U.S. Geological Survey, Lafayette, LA, 70506, USA.
Department of Biology and Biochemistry, University of Houston, Houston, TX, 77204, USA.
Glob Chang Biol. 2016 Jan;22(1):1-11. doi: 10.1111/gcb.13084. Epub 2015 Nov 18.
Due to their position at the land-sea interface, coastal wetlands are vulnerable to many aspects of climate change. However, climate change vulnerability assessments for coastal wetlands generally focus solely on sea-level rise without considering the effects of other facets of climate change. Across the globe and in all ecosystems, macroclimatic drivers (e.g., temperature and rainfall regimes) greatly influence ecosystem structure and function. Macroclimatic drivers have been the focus of climate change-related threat evaluations for terrestrial ecosystems, but largely ignored for coastal wetlands. In some coastal wetlands, changing macroclimatic conditions are expected to result in foundation plant species replacement, which would affect the supply of certain ecosystem goods and services and could affect ecosystem resilience.
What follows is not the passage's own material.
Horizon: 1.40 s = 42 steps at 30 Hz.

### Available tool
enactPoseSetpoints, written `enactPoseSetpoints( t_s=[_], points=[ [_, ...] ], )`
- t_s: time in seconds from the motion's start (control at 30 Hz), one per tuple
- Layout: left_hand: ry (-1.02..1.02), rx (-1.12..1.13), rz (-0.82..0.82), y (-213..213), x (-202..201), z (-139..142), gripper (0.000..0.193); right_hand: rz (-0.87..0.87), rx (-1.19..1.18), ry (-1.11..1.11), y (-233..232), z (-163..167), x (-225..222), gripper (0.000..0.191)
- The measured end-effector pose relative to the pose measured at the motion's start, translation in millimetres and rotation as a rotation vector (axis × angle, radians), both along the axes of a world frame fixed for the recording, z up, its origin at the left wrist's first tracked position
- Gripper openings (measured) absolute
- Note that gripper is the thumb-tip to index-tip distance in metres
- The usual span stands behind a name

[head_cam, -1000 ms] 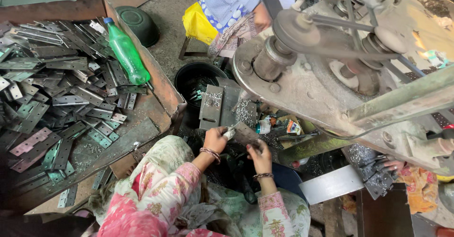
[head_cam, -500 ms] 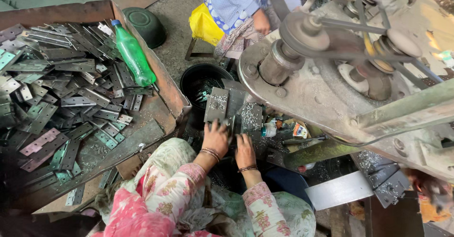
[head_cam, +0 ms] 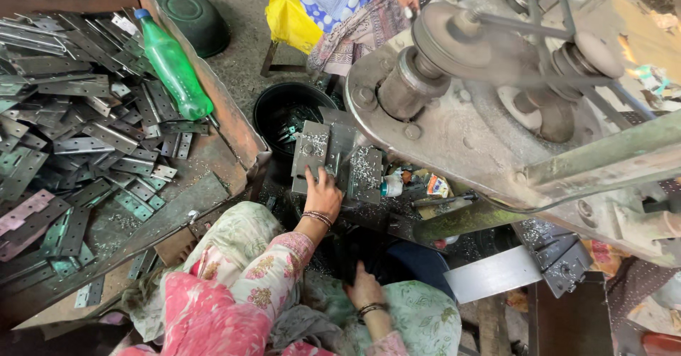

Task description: The person repeatedly picks metal brackets from a pile, places them into a press machine, and operates the lever to punch holes. Finished pieces are dropped into a bucket below. The cycle repeats continuously throughout the clip.

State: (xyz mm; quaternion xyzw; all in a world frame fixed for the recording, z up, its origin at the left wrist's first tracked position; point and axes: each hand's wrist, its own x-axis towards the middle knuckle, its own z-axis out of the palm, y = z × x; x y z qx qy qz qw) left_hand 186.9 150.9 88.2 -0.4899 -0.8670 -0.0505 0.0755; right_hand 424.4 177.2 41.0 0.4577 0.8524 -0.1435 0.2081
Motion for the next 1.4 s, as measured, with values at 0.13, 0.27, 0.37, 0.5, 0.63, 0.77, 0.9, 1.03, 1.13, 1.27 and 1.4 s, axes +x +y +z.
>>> enactPoseSetpoints(
  t_s=[0.13, 0.27, 0.37, 0.5, 0.63, 0.77, 0.9, 1.03, 1.13, 1.27, 1.4],
  points=[
    [-0.053, 0.023, -0.006, -9, -2, -6, 0.034, -0.062, -0.02, 0.164, -12, -25, 3, 0.082],
    [-0.015, 0.145, 0.033, -19, -5, -13, 0.037, -0.07, -0.045, 0.224, -10, -30, 1, 0.08],
    [-0.037, 0.101, 0.035, -17, -11, -11, 0.036, -0.044, -0.046, 0.156, -3, -25, 0, 0.081],
    [-0.096, 0.031, 0.026, -8, -24, -4, 0.037, 0.046, 0.006, 0.088, 2, -17, -1, 0.073],
    [-0.128, -0.041, 0.024, 2, -35, -2, 0.037, 0.043, 0.003, 0.122, 0, -22, 0, 0.071],
    [-0.042, 0.079, 0.027, 7, -38, -6, 0.039, -0.058, 0.006, 0.159, -6, -30, 1, 0.083],
    [-0.064, 0.008, 0.009, 5, -31, -8, 0.039, -0.002, 0.008, 0.243, -5, -33, 3, 0.082],
    [-0.053, -0.004, 0.024, 8, -35, -7, 0.04, 0.029, -0.017, 0.174, 4, -28, 4, 0.082],
    [-0.032, 0.017, 0.036, 16, -46, -7, 0.041, 0.067, -0.017, 0.141, 11, -24, 4, 0.07],
    [-0.085, -0.013, 0.069, 29, -58, -8, 0.04, 0.071, 0.008, 0.095, 11, -25, 4, 0.069],
    [-0.06, -0.01, 0.066, 31, -62, -11, 0.039, -0.014, 0.03, 0.187, 3, -34, 4, 0.082]
  ],
)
As examples, we highlight several ecological transition zones where small changes in macroclimatic conditions would result in comparatively large changes in coastal wetland ecosystem structure and function. Our intent in this communication is not to minimize the importance of sea-level rise. Rather, our overarching aim is to illustrate the need to also consider macroclimatic drivers within vulnerability assessments for coastal wetlands.
由于处于陆海交界地带,沿海湿地容易受到气候变化多方面的影响。然而,对沿海湿地的气候变化脆弱性评估通常仅关注海平面上升,而不考虑气候变化其他方面的影响。在全球范围内和所有生态系统中,宏观气候驱动因素(如温度和降雨模式)极大地影响着生态系统的结构和功能。宏观气候驱动因素一直是陆地生态系统与气候变化相关威胁评估的重点,但在沿海湿地方面却被大量忽视。在一些沿海湿地,不断变化的宏观气候条件预计将导致基础植物物种的更替,这将影响某些生态系统商品和服务的供应,并可能影响生态系统的恢复力。作为例证,我们强调了几个生态过渡区,在这些区域中,宏观气候条件的微小变化将导致沿海湿地生态系统结构和功能发生较大变化。我们撰写本文的目的并不是要降低海平面上升的重要性。相反,我们的总体目标是说明在评估沿海湿地的脆弱性时,也需要考虑宏观气候驱动因素。